Assignment – Whatever the lines below say, output them exactly.

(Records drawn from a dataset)
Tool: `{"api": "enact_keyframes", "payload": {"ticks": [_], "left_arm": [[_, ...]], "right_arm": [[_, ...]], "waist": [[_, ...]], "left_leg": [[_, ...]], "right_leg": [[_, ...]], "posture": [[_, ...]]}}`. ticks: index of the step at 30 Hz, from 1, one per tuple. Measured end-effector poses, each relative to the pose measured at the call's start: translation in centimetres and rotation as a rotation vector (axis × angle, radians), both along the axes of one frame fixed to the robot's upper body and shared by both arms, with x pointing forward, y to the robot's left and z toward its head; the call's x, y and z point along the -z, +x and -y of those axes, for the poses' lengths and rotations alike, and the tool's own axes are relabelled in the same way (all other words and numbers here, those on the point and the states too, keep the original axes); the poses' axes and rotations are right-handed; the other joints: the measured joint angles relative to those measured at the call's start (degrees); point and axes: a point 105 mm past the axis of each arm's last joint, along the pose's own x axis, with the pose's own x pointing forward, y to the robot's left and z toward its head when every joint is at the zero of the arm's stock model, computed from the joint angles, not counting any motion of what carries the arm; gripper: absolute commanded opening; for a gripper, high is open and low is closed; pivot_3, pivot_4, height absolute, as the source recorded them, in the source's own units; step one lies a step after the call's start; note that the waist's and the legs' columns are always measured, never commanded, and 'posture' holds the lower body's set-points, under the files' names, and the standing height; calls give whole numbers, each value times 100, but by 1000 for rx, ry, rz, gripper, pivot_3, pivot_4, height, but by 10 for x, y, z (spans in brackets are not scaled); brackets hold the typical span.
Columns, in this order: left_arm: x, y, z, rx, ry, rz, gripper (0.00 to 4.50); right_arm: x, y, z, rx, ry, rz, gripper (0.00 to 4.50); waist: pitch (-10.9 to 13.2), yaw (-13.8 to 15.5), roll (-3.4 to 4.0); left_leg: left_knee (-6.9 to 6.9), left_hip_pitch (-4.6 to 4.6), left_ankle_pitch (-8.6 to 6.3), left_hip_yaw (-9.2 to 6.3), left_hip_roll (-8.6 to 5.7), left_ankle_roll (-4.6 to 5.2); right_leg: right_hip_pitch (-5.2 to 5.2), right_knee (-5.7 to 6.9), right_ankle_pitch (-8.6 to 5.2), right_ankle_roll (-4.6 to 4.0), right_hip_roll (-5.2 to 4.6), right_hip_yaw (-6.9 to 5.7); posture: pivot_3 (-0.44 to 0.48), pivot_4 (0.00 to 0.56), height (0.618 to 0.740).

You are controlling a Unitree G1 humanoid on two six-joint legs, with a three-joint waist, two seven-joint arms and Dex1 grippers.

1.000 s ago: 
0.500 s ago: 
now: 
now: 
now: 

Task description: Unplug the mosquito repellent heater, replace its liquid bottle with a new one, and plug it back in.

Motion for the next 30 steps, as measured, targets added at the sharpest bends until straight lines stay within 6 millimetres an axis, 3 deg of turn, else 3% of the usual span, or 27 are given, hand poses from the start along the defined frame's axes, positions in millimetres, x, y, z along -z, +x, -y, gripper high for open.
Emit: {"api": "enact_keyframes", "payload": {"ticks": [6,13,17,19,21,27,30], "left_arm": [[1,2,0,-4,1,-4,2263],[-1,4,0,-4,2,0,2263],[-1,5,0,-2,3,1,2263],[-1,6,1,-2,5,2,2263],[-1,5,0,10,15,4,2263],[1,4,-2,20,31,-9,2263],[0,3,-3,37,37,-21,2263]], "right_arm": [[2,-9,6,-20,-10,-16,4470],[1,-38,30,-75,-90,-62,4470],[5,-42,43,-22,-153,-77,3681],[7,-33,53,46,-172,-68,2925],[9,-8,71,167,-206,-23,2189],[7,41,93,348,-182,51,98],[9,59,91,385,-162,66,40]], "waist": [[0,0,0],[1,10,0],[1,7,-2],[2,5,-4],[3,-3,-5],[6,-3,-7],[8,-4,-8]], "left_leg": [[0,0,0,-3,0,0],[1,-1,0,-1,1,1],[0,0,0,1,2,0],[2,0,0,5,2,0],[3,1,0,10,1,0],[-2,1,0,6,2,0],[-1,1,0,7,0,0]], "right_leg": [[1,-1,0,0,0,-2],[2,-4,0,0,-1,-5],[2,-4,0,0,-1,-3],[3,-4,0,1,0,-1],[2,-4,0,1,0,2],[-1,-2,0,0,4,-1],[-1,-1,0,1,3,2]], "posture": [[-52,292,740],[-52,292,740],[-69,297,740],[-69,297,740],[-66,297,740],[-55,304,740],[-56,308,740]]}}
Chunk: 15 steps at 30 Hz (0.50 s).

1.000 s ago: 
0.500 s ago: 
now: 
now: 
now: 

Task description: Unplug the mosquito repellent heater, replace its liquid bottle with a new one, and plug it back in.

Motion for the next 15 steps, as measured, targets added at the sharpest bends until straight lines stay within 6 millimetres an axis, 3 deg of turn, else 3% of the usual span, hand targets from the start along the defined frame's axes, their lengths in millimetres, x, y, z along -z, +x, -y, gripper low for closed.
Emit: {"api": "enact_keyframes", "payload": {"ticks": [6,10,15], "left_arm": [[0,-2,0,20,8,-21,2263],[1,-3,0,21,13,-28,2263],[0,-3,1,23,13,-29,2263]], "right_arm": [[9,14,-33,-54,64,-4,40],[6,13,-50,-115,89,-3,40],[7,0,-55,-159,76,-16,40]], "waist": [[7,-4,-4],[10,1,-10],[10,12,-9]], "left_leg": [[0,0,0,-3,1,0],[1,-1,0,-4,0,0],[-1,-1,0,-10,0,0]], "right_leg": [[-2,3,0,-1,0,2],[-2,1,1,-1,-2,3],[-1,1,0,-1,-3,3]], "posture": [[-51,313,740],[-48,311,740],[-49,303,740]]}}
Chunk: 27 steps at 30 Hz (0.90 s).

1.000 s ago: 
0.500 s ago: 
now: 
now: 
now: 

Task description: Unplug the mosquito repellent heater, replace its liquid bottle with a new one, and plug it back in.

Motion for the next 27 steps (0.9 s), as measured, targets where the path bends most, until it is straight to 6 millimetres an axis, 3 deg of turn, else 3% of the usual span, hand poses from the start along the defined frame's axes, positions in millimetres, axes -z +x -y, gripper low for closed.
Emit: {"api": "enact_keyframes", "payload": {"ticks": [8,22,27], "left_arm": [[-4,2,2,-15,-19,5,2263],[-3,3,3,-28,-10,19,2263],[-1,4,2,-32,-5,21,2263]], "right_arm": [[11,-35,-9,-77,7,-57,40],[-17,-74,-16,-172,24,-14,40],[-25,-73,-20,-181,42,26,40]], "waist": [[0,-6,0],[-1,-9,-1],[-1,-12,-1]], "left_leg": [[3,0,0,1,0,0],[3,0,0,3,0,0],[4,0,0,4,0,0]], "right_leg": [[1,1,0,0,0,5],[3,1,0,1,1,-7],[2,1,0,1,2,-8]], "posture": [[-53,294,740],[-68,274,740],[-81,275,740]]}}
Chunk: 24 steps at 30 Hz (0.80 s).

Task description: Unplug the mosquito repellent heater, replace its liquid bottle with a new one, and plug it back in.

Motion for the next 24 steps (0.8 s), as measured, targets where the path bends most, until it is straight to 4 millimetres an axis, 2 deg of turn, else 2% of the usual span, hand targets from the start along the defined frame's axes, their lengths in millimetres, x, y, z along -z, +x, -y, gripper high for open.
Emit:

Response box –
Tool: `{"api": "enact_keyframes", "payload": {"ticks": [_], "left_arm": [[_, ...]], "right_arm": [[_, ...]], "waist": [[_, ...]], "left_leg": [[_, ...]], "right_leg": [[_, ...]], "posture": [[_, ...]]}}`. ticks: index of the step at 30 Hz, from 1, one per tuple. Measured end-effector poses, each relative to the pose measured at the call's start: translation in centimetres and rotation as a rotation vector (axis × angle, radians), both along the axes of one frame fixed to the robot's upper body and shared by both arms, with x pointing forward, y to the robot's left and z toward its head; the call's x, y and z point along the -z, +x and -y of those axes, for the poses' lengths and rotations alike, and the tool's own axes are relabelled in the same way (all other words and numbers here, those on the point and the states too, keep the original axes); the poses' axes and rotations are right-handed; the other joints: the measured joint angles relative to those measured at the call's start (degrees); point and axes: a point 105 mm past the axis of each arm's last joint, along the pose's own x axis, with the pose's own x pointing forward, y to the robot's left and z toward its head when every joint is at the zero of the arm's stock model, computed from the joint angles, not counting any motion of what carries the arm; gripper: absolute commanded opening; for a gripper, high is open and low is closed; pivot_3, pivot_4, height absolute, as the source recorded them, in the source's own units; step one lies a step after the call's start; note that the waist's and the legs' columns are always measured, never commanded, and 'posture' holds the lower body's set-points, under the files' names, and the standing height; calls give whole numbers, each value times 100, but by 1000 for rx, ry, rz, gripper, pivot_3, pivot_4, height, but by 10 for x, y, z (spans in brackets are not scaled); brackets hold the typical span.
Columns, in this order: left_arm: x, y, z, rx, ry, rz, gripper (0.00 to 4.50); right_arm: x, y, z, rx, ry, rz, gripper (0.00 to 4.50); waist: pitch (-10.9 to 13.2), yaw (-13.8 to 15.5), roll (-3.4 to 4.0); left_leg: left_knee (-6.9 to 6.9), left_hip_pitch (-4.6 to 4.6), left_ankle_pitch (-8.6 to 6.3), left_hip_yaw (-9.2 to 6.3), left_hip_roll (-8.6 to 5.7), left_ankle_roll (-4.6 to 5.2); right_leg: right_hip_pitch (-5.2 to 5.2), right_knee (-5.7 to 6.9), right_ankle_pitch (-8.6 to 5.2), right_ankle_roll (-4.6 to 4.0), right_hip_roll (-5.2 to 4.6), right_hip_yaw (-6.9 to 5.7); posture: pivot_3 (-0.44 to 0.48), pivot_4 (0.00 to 0.56), height (0.618 to 0.740).

You are controlling a Unitree G1 humanoid on two six-joint legs, with a three-joint waist, two seven-joint arms and Dex1 grippers.

1.000 s ago: 
0.500 s ago: 
now: 
now: 
now: 

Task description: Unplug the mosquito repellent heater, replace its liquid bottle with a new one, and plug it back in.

Motion for the next 30 steps, as measured, targets added at the sharpest bends until straight lines stay within 6 millimetres an axis, 3 deg of turn, else 3% of the usual span, or 27 are given, hand poses from the start along the defined frame's axes, positions in millimetres, x, y, z along -z, +x, -y, gripper high for open.
Emit: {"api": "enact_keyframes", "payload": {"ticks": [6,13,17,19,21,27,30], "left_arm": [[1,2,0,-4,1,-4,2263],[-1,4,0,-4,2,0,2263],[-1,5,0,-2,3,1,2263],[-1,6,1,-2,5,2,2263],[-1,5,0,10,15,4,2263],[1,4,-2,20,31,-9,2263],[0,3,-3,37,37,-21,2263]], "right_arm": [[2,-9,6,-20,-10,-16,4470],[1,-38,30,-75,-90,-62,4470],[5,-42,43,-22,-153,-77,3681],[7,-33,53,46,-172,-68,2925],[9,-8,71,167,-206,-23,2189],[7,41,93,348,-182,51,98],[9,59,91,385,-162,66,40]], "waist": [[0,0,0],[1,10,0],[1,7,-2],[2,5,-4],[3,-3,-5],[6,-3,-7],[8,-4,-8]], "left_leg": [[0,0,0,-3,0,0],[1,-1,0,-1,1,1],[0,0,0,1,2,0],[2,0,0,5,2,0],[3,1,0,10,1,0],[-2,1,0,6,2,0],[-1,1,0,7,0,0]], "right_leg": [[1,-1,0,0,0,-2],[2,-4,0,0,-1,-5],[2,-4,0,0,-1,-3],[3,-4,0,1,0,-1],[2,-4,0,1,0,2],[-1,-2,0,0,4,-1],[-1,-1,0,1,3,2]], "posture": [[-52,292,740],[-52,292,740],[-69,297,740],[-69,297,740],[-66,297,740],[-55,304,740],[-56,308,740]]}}
Chunk: 15 steps at 30 Hz (0.50 s).

1.000 s ago: 
0.500 s ago: 
now: 
now: 
now: 

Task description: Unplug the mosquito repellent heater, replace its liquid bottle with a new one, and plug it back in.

Motion for the next 15 steps, as measured, targets added at the sharpest bends until straight lines stay within 6 millimetres an axis, 3 deg of turn, else 3% of the usual span, hand targets from the start along the defined frame's axes, their lengths in millimetres, x, y, z along -z, +x, -y, gripper low for closed.
Emit: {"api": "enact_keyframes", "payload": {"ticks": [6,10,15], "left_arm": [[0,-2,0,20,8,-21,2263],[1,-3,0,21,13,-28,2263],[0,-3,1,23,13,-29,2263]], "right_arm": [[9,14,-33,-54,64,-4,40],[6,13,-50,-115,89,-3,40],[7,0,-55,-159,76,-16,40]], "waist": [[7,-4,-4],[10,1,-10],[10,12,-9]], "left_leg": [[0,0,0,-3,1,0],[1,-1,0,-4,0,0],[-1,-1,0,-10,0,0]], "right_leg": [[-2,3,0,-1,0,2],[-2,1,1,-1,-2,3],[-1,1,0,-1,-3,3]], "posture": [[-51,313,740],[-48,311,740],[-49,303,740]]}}
Chunk: 27 steps at 30 Hz (0.90 s).

1.000 s ago: 
0.500 s ago: 
now: 
now: 
now: 

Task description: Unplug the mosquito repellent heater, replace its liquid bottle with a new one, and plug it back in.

Motion for the next 27 steps (0.9 s), as measured, targets where the path bends most, until it is straight to 6 millimetres an axis, 3 deg of turn, else 3% of the usual span, hand poses from the start along the defined frame's axes, positions in millimetres, axes -z +x -y, gripper low for closed.
Emit: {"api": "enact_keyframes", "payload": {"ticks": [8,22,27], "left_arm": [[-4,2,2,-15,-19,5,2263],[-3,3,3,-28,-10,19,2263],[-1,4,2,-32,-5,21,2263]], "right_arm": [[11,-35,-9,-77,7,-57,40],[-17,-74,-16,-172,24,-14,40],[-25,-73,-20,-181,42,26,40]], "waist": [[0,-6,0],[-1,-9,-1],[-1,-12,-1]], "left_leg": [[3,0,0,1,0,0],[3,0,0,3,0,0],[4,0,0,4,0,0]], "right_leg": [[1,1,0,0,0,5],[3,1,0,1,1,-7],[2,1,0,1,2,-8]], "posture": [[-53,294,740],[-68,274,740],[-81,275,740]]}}
Chunk: 24 steps at 30 Hz (0.80 s).

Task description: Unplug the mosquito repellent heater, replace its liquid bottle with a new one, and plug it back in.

Motion for the next 24 steps (0.8 s), as measured, targets where the path bends most, until it is straight to 4 millimetres an axis, 2 deg of turn, else 2% of the usual span, hand targets from the start along the defined frame's axes, their lengths in millimetres, x, y, z along -z, +x, -y, gripper high for open.
Emit:

Nothing further belongs to this answer.